### EXERCISE PROMPT
Every record below, from first to last: print it exactly as shown.

### INPUT MATERIAL
----

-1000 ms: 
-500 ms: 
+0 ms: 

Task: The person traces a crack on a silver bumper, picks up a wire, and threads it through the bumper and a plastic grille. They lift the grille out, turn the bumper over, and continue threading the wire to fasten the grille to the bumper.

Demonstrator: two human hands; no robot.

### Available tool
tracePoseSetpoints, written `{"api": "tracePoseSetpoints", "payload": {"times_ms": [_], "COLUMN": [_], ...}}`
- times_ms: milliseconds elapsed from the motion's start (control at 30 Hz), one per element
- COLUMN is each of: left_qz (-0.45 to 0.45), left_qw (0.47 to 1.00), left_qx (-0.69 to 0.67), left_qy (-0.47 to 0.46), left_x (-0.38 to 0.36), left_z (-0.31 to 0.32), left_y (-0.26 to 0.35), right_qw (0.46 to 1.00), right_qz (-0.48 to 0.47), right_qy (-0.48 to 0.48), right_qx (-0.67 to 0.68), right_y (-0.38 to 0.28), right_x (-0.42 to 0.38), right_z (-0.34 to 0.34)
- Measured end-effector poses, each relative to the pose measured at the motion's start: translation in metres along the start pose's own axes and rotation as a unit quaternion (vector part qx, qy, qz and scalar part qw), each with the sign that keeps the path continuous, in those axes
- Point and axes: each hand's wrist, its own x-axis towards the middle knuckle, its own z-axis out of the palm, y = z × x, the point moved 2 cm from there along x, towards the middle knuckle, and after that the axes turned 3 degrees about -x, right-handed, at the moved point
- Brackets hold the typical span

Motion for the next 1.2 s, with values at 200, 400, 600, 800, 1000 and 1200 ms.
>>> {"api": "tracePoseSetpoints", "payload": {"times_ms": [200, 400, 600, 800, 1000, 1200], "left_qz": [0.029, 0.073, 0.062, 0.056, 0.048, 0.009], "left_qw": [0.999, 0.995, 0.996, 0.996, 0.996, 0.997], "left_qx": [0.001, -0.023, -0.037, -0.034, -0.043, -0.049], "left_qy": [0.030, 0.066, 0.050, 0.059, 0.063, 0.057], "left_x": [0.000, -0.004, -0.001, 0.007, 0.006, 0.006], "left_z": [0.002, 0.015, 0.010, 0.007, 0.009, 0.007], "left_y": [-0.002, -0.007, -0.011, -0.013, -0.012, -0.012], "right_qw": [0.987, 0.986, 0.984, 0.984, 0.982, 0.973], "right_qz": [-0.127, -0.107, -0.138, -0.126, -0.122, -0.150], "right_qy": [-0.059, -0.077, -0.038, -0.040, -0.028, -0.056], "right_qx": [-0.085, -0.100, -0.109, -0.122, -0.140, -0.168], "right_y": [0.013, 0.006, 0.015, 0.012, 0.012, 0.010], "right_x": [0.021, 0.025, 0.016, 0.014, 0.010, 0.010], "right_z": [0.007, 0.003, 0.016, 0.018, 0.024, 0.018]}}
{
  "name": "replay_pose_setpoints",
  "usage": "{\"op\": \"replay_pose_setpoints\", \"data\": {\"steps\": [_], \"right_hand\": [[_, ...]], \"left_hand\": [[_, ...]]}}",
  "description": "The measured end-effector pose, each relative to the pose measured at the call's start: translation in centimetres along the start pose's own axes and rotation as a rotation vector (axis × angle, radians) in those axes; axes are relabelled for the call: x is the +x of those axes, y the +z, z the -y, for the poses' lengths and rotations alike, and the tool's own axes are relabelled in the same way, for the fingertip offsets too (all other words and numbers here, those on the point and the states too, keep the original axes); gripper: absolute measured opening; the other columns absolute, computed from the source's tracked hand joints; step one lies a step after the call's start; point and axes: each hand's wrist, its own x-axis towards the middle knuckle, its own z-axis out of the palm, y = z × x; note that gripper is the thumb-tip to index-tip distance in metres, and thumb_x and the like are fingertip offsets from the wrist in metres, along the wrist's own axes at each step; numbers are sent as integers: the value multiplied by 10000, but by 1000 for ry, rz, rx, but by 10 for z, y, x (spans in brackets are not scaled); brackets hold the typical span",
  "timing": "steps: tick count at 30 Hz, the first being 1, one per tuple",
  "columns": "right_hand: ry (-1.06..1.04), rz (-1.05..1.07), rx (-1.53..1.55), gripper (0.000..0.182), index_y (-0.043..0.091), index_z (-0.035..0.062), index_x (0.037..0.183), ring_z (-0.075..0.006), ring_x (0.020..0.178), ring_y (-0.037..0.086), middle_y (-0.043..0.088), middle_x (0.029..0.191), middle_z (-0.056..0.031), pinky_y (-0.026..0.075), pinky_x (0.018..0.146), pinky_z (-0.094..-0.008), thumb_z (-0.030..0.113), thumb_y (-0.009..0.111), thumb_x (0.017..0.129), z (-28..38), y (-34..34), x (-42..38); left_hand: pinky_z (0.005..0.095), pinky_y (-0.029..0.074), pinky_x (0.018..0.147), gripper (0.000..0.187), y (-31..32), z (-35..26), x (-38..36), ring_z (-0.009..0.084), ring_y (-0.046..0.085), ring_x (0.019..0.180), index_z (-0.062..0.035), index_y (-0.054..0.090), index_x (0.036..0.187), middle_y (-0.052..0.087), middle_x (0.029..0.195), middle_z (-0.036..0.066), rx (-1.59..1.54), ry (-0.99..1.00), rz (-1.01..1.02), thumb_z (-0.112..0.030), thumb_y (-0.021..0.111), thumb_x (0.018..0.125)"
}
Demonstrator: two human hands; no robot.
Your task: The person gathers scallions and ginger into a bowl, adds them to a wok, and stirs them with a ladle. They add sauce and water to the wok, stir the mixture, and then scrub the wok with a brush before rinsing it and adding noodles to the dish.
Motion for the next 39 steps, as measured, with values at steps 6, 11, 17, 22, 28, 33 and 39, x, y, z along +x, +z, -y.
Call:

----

### ANSWER FOR THE TASK
-1000 ms: 
-500 ms: 
+0 ms: 

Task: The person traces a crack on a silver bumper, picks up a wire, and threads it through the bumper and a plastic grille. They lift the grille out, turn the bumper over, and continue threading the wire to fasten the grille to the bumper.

Demonstrator: two human hands; no robot.

### Available tool
tracePoseSetpoints, written `{"api": "tracePoseSetpoints", "payload": {"times_ms": [_], "COLUMN": [_], ...}}`
- times_ms: milliseconds elapsed from the motion's start (control at 30 Hz), one per element
- COLUMN is each of: left_qz (-0.45 to 0.45), left_qw (0.47 to 1.00), left_qx (-0.69 to 0.67), left_qy (-0.47 to 0.46), left_x (-0.38 to 0.36), left_z (-0.31 to 0.32), left_y (-0.26 to 0.35), right_qw (0.46 to 1.00), right_qz (-0.48 to 0.47), right_qy (-0.48 to 0.48), right_qx (-0.67 to 0.68), right_y (-0.38 to 0.28), right_x (-0.42 to 0.38), right_z (-0.34 to 0.34)
- Measured end-effector poses, each relative to the pose measured at the motion's start: translation in metres along the start pose's own axes and rotation as a unit quaternion (vector part qx, qy, qz and scalar part qw), each with the sign that keeps the path continuous, in those axes
- Point and axes: each hand's wrist, its own x-axis towards the middle knuckle, its own z-axis out of the palm, y = z × x, the point moved 2 cm from there along x, towards the middle knuckle, and after that the axes turned 3 degrees about -x, right-handed, at the moved point
- Brackets hold the typical span

Motion for the next 1.2 s, with values at 200, 400, 600, 800, 1000 and 1200 ms.
>>> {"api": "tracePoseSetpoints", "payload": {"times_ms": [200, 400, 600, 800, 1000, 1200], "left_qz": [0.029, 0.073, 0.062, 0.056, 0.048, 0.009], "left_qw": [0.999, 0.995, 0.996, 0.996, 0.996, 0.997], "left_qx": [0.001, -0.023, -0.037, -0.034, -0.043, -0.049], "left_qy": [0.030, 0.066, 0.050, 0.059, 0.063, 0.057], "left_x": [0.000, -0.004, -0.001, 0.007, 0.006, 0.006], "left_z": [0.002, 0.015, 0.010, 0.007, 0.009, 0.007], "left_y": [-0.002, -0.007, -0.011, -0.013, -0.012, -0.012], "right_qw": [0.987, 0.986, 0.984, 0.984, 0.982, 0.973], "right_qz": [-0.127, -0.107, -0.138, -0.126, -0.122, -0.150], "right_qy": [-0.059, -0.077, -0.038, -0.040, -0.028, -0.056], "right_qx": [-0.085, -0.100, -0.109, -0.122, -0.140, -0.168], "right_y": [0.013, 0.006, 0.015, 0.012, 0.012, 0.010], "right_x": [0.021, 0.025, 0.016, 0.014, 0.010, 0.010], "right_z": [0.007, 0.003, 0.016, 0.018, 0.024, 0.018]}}
{
  "name": "replay_pose_setpoints",
  "usage": "{\"op\": \"replay_pose_setpoints\", \"data\": {\"steps\": [_], \"right_hand\": [[_, ...]], \"left_hand\": [[_, ...]]}}",
  "description": "The measured end-effector pose, each relative to the pose measured at the call's start: translation in centimetres along the start pose's own axes and rotation as a rotation vector (axis × angle, radians) in those axes; axes are relabelled for the call: x is the +x of those axes, y the +z, z the -y, for the poses' lengths and rotations alike, and the tool's own axes are relabelled in the same way, for the fingertip offsets too (all other words and numbers here, those on the point and the states too, keep the original axes); gripper: absolute measured opening; the other columns absolute, computed from the source's tracked hand joints; step one lies a step after the call's start; point and axes: each hand's wrist, its own x-axis towards the middle knuckle, its own z-axis out of the palm, y = z × x; note that gripper is the thumb-tip to index-tip distance in metres, and thumb_x and the like are fingertip offsets from the wrist in metres, along the wrist's own axes at each step; numbers are sent as integers: the value multiplied by 10000, but by 1000 for ry, rz, rx, but by 10 for z, y, x (spans in brackets are not scaled); brackets hold the typical span",
  "timing": "steps: tick count at 30 Hz, the first being 1, one per tuple",
  "columns": "right_hand: ry (-1.06..1.04), rz (-1.05..1.07), rx (-1.53..1.55), gripper (0.000..0.182), index_y (-0.043..0.091), index_z (-0.035..0.062), index_x (0.037..0.183), ring_z (-0.075..0.006), ring_x (0.020..0.178), ring_y (-0.037..0.086), middle_y (-0.043..0.088), middle_x (0.029..0.191), middle_z (-0.056..0.031), pinky_y (-0.026..0.075), pinky_x (0.018..0.146), pinky_z (-0.094..-0.008), thumb_z (-0.030..0.113), thumb_y (-0.009..0.111), thumb_x (0.017..0.129), z (-28..38), y (-34..34), x (-42..38); left_hand: pinky_z (0.005..0.095), pinky_y (-0.029..0.074), pinky_x (0.018..0.147), gripper (0.000..0.187), y (-31..32), z (-35..26), x (-38..36), ring_z (-0.009..0.084), ring_y (-0.046..0.085), ring_x (0.019..0.180), index_z (-0.062..0.035), index_y (-0.054..0.090), index_x (0.036..0.187), middle_y (-0.052..0.087), middle_x (0.029..0.195), middle_z (-0.036..0.066), rx (-1.59..1.54), ry (-0.99..1.00), rz (-1.01..1.02), thumb_z (-0.112..0.030), thumb_y (-0.021..0.111), thumb_x (0.018..0.125)"
}
Demonstrator: two human hands; no robot.
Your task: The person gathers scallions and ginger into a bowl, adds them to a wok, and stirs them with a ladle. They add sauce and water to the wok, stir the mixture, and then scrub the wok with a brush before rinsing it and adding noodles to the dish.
Motion for the next 39 steps, as measured, with values at steps 6, 11, 17, 22, 28, 33 and 39, x, y, z along +x, +z, -y.
Call:

The exercise is done now.